EXERCISE BRIEF
The response should consist solely of the line containing "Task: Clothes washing" and the lines after it through the end of the listing below, repeated exactly.

SUPPLIED INFORMATION
• • •
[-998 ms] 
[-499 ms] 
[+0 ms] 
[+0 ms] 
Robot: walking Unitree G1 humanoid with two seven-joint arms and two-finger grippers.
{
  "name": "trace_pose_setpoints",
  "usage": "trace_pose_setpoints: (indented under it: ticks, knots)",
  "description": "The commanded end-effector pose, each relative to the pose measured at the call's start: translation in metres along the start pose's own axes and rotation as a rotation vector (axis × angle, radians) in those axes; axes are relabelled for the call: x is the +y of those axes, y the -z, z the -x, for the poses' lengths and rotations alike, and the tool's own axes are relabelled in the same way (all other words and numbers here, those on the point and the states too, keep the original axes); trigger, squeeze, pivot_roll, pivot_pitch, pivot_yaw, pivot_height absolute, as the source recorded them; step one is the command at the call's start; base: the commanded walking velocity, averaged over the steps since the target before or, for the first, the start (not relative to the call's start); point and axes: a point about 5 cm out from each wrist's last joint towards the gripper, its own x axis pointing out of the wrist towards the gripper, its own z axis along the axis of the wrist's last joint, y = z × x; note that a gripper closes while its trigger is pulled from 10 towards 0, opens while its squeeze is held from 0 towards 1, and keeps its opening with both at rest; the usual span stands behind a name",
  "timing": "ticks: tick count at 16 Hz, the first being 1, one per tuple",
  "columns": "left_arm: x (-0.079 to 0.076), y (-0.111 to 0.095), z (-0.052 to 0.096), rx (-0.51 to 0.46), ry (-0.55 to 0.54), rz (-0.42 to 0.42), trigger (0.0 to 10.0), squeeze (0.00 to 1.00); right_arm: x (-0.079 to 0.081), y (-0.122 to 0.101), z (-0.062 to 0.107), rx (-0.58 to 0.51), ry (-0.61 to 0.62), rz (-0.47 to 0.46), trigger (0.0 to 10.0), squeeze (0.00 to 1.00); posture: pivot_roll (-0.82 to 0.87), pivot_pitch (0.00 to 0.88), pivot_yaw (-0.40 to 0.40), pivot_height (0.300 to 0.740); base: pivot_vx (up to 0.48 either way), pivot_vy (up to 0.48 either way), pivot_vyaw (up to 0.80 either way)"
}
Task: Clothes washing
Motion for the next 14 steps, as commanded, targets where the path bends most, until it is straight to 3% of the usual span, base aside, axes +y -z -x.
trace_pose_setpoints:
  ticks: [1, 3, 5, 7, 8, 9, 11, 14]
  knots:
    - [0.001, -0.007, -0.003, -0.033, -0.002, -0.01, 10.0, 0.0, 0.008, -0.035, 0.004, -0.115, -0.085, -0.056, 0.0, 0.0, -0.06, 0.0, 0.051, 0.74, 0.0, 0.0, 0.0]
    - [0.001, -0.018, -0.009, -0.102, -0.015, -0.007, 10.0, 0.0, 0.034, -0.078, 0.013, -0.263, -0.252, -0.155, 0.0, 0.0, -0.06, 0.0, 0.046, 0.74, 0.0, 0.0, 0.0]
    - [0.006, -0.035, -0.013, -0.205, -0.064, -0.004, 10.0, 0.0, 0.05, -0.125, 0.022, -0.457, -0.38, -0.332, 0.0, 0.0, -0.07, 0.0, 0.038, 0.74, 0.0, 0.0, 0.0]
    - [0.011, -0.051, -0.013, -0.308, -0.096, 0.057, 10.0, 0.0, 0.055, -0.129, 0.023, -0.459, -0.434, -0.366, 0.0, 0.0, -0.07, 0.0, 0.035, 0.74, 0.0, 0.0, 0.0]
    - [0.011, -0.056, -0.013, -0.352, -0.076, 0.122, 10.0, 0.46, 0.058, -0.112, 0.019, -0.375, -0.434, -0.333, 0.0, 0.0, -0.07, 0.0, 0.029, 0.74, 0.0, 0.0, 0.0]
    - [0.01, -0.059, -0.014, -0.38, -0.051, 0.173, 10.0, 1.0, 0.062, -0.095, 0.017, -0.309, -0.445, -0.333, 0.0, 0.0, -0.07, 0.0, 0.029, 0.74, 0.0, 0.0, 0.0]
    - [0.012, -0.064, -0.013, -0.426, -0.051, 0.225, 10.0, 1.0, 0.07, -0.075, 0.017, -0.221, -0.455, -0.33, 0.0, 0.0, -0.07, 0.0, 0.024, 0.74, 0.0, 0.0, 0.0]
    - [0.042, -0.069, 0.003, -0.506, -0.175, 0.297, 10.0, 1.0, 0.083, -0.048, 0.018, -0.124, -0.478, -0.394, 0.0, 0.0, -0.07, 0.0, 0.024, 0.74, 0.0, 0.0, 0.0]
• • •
OUTPUT OF THE TASK
Task: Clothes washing
Motion for the next 14 steps, as commanded, targets where the path bends most, until it is straight to 3% of the usual span, base aside, axes +y -z -x.
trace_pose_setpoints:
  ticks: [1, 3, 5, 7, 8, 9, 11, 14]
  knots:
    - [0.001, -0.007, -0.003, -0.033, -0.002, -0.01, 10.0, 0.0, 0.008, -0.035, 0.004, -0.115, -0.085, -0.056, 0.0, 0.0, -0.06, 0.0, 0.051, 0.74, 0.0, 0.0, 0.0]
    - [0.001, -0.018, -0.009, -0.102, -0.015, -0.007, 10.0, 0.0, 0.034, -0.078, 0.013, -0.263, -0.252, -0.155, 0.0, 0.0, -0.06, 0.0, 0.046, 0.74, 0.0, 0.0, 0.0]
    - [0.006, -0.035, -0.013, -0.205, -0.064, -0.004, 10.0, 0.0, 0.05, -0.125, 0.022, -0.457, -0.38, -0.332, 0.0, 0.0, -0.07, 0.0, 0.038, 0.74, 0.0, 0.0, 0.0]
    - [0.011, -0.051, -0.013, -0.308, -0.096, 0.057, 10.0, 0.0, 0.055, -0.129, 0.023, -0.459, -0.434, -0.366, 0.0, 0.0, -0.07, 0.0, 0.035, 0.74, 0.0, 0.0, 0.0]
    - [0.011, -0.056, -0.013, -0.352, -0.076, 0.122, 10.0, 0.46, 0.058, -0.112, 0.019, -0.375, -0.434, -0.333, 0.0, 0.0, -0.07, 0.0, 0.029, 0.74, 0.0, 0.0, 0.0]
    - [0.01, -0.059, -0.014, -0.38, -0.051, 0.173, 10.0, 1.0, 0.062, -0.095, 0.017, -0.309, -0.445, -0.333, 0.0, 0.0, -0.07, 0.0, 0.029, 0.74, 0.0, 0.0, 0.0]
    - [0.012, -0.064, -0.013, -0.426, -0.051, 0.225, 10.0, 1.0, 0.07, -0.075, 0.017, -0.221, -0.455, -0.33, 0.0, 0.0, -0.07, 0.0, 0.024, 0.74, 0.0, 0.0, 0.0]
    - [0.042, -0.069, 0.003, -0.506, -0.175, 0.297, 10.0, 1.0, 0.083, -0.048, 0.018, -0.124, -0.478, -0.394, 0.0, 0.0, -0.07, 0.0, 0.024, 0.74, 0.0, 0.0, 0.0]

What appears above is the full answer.